Introduction

Hi, I am Tingsong Xiao (肖廷松 in Chinese). I am currently a Ph.D. student in Computer Science at the University of Florida, under the supervision of Dr. Zhe Jiang. My research interests include deep learning (especially Graph Neural Networks), explainable/interpretable AI, and event prediction. Check my CV for more details.

Previously, I got my bachelor’s degree in Data Science and Big Data Technology at the University of Electronic Science and Technology of China (UESTC) in 2021. During my undergraduate, I studied recommendation algorithms with Dr. Jie Shao. Later, I was admitted to UESTC for Master’s degree without an entrance examination due to excellence. I worked on Graph Neural Networks and Interpretable AI under the supervision of Dr. Xiaofeng Zhu and Dr. Xiaoshuang Shi.

I won the MICCAI 2022 Student Travel Award (Top 2%) in 2022 and the China National Scholarship (Top 1%) in 2020.

If you are interested, feel free to email me at xtstars1998 AT gmail DOT com.

Publications (In Press)

A Hierarchical Spatial Transformer for Large Numbers of Point Samples in Continuous Space

Wenchong He, Zhe Jiang, Tingsong Xiao.

Thirty-seventh Conference on Neural Information Processing Systems (NeurIPS 2023)

  • This paper introduces a transformer architecture for spatial modeling problems with irregularly spaced sample points.
  • We use a quadtree structure to reduce the computational requirements of the transformer and introduce a decoder mechanism to quantify uncertainty.

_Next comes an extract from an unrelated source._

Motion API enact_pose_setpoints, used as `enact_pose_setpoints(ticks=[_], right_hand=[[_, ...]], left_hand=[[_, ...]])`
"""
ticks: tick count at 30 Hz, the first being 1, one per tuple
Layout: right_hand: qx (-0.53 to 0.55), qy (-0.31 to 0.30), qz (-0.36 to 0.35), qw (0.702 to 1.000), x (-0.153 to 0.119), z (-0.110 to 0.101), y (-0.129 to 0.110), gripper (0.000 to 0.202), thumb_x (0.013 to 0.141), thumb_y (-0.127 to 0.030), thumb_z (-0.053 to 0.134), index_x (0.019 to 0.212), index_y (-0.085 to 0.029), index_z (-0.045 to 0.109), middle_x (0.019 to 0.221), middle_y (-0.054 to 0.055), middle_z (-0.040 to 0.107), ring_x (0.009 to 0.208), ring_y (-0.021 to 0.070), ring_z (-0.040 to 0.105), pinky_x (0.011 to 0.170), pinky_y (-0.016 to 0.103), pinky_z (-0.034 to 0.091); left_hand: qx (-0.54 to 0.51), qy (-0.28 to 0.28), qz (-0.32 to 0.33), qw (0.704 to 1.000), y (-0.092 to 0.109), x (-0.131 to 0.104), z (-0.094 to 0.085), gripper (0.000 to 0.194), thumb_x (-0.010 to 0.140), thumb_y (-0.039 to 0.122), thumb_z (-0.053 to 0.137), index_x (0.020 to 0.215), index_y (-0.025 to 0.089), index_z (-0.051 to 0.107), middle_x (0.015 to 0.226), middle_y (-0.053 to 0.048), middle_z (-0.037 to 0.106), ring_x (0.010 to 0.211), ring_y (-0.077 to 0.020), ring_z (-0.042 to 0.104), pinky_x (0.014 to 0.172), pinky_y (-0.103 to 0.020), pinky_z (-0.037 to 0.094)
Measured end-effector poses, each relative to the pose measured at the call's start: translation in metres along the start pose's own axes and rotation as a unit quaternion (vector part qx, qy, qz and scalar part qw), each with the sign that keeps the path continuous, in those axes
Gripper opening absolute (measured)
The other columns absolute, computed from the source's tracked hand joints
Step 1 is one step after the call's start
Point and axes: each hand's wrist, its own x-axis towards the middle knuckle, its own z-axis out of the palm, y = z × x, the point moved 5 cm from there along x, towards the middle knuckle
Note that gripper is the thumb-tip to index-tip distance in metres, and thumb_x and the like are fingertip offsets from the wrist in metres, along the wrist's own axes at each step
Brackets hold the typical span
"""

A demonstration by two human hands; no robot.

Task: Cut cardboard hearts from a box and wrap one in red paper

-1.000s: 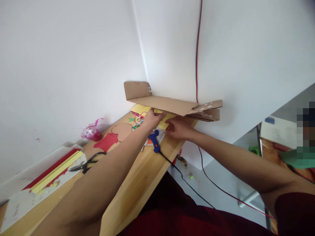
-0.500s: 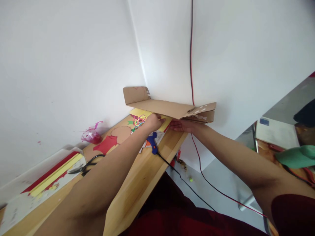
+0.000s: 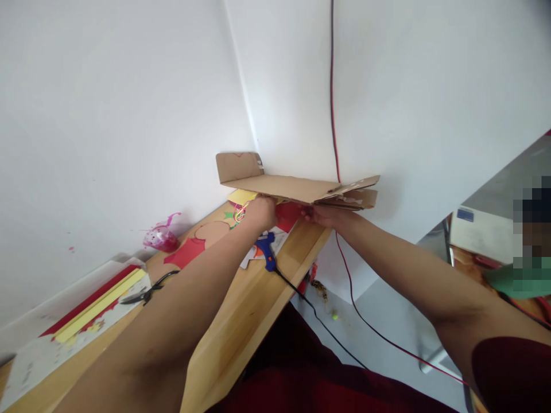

Spatial Knowledge-Infused Hierarchical Learning: An Application in Flood Mapping on Earth Imagery

Zelin Xu, Tingsong Xiao, Wenchong He, Yu Wang, and Zhe Jiang.

ACM International Conference on Advances in Geographic Information Systems (ACM SIGSPATIAL 2023)

  • Our paper introduces a novel approach called Spatial Knowledge-Infused Hierarchical Learning for improved flood mapping using Earth imagery.
  • The methodology uniquely integrates spatial knowledge and hierarchical learning to tackle issues of feature importance, accuracy, and data complexity.

Publications (Printed)

Jing Hu, Xincheng Wang, Ziheng Liao, Tingsong Xiao* (* corresponding author).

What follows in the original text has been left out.